Si voterà l’8 novembre per il rinnovo della Camera dei Rappresentanti e di un terzo del Senato. Perché sono importanti per Biden (soprattutto) e anche per noi

di Fabio Germani

L’8 novembre 2022 si terranno negli Stati Uniti le midterm, vale a dire le elezioni di metà mandato, così chiamate perché giungono alla metà, appunto, del mandato dell’amministrazione in carica. I cittadini statunitensi sono chiamati a rinnovare la Camera dei Rappresentanti e un terzo del Senato. In più si terranno anche consultazioni locali per eleggere i nuovi governatori o governatrici di 36 Stati, con il rinnovo dei parlamenti statali.

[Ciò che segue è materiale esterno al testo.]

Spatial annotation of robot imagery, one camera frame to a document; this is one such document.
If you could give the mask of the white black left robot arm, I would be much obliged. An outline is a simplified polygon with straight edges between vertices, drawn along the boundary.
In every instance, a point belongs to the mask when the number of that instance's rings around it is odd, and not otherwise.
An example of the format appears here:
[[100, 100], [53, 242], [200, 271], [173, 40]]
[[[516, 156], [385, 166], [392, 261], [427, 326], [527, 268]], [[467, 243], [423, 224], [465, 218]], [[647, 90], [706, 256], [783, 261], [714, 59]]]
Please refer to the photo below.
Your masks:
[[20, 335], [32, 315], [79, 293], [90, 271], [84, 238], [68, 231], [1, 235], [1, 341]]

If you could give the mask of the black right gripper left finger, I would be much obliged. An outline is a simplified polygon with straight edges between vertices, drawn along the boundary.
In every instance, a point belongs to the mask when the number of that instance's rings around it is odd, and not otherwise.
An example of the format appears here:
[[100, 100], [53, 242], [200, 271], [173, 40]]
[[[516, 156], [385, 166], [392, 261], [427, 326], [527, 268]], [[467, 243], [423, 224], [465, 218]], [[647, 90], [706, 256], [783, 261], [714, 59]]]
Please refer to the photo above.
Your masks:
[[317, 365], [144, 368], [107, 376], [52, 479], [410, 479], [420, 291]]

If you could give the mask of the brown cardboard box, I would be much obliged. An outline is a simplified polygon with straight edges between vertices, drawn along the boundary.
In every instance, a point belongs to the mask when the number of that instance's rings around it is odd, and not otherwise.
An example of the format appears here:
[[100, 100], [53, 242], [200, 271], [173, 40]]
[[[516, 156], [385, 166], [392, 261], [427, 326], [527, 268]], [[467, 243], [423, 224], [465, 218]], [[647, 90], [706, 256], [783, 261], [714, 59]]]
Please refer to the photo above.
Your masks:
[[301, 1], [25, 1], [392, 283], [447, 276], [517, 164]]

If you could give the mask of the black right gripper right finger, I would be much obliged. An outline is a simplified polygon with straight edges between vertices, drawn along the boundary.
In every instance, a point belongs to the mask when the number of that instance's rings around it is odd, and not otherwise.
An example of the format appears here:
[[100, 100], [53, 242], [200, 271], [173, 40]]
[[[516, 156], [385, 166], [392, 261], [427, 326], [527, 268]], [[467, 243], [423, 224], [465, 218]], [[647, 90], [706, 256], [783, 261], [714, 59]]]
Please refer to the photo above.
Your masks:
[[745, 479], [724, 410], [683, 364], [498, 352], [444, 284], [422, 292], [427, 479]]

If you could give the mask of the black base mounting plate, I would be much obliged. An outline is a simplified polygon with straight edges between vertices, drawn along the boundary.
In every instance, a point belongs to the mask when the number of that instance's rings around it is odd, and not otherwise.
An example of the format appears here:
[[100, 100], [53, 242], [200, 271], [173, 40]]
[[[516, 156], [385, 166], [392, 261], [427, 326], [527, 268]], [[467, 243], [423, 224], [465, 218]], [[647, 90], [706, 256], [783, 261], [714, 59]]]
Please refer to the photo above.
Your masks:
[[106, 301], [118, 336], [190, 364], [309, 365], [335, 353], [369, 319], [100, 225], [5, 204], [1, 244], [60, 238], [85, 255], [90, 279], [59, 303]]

Il mix di voto a livello federale e statale sarà perciò un banco di prova importante per i due principali partiti, Democratico e Repubblicano, soprattutto in vista delle presidenziali 2024. Tradizionalmente l’appuntamento delle midterm non premia l’inquilino della Casa Bianca (quasi mai il presidente in carica è riuscito a mantenere la maggioranza al Congresso), ma stavolta l’incertezza, o almeno la maggiore attenzione, è dovuta dall’incognita Trump (si ricandiderà? e ancora: che risultato otterranno i candidati del GOP, all’incirca tutti riconducibili alla sua sfera di influenza? con quali ripercussioni nel campo delle future primarie repubblicane?) e in parte anche Biden, il quale proprio di recente ha dichiarato che renderà nota a novembre l’intenzione o no di correre per un secondo mandato tra due anni.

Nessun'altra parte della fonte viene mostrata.